WHAT YOU ARE ASKED TO DO | In the entries below, how many lines contain "that"? Answer with the number and nothing else.

□ □ □ □

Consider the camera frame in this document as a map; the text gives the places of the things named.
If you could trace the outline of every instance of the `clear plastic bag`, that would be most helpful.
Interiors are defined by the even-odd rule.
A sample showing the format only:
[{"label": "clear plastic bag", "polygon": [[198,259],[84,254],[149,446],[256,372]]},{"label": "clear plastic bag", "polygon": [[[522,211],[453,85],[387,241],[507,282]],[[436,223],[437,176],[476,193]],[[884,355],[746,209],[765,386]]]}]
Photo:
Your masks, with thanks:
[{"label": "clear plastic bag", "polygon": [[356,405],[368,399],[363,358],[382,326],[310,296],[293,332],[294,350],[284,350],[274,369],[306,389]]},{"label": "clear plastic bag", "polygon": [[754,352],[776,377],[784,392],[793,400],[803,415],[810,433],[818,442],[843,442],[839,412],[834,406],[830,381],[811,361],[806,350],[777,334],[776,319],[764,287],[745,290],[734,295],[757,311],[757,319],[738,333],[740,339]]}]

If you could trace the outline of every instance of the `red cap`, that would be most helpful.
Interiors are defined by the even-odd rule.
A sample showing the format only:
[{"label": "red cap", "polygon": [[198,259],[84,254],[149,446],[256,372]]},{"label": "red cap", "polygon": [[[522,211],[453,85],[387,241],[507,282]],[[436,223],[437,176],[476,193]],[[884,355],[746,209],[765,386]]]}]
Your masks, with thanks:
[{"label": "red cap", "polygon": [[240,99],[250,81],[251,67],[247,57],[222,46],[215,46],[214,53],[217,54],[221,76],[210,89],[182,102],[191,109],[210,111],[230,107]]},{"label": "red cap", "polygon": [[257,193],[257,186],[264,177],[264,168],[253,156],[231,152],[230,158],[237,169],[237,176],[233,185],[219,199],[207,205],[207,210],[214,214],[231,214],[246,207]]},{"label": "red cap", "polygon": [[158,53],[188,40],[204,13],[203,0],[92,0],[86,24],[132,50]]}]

□ □ □ □

COMPLETED EXERCISE | 2